A single figure is required: the number of lines in the data below that hold the word "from".
===
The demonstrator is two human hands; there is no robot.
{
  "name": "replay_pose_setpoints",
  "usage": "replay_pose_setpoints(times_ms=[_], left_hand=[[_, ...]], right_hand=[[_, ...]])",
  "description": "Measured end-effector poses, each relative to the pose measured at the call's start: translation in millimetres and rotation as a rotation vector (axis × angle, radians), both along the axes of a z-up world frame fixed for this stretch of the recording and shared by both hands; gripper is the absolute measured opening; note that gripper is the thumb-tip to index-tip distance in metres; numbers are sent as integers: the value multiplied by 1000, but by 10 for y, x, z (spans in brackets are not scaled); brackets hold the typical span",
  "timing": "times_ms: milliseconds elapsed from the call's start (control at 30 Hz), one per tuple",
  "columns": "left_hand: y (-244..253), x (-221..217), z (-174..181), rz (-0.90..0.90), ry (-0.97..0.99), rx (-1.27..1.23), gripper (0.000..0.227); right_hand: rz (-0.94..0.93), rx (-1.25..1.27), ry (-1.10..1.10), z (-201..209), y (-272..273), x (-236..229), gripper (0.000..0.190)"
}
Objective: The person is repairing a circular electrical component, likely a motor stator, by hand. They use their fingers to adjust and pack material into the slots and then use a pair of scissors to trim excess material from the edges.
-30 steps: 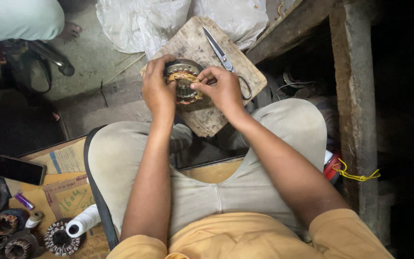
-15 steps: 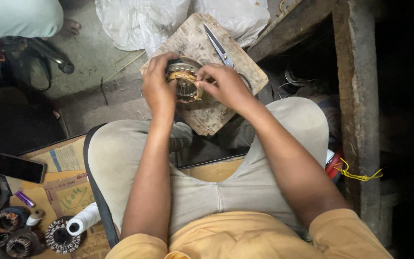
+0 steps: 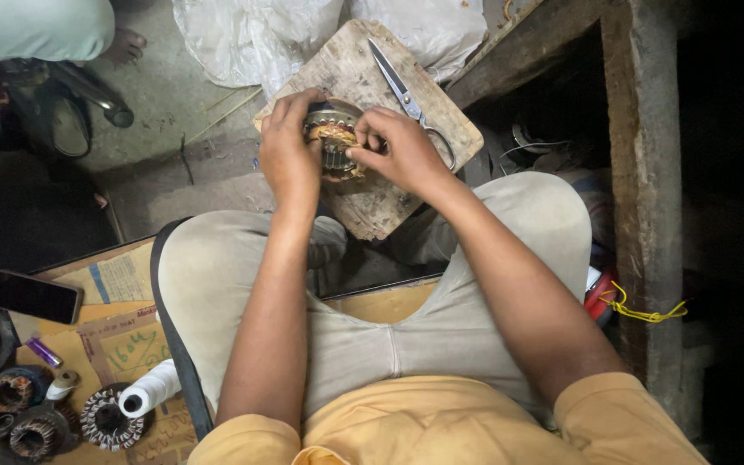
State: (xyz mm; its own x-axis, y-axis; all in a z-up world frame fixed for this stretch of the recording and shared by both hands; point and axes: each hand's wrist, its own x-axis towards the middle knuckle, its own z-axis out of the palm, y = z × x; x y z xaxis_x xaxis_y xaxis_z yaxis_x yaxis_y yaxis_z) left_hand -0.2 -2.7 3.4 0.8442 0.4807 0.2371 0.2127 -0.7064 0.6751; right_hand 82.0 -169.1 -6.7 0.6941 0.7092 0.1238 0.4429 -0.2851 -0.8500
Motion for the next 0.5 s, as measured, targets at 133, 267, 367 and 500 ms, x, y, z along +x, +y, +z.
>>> replay_pose_setpoints(times_ms=[133,267,367,500], left_hand=[[4,7,10,3,21,4,63],[-12,6,20,14,20,-6,62],[-11,2,35,19,5,-12,63],[-4,-11,33,16,16,-10,61]], right_hand=[[-60,-35,39,-37,36,-48,26],[-94,-13,-17,-43,69,-91,26],[-105,-9,-80,-33,81,-104,26],[-125,-3,-137,-43,90,-149,25]])
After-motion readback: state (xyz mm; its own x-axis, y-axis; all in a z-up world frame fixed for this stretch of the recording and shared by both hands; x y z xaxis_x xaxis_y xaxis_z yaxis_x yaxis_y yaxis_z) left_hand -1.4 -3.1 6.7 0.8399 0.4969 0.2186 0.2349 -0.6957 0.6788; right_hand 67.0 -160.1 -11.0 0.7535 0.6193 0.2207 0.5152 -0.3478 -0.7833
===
▸ **Answer section**: 2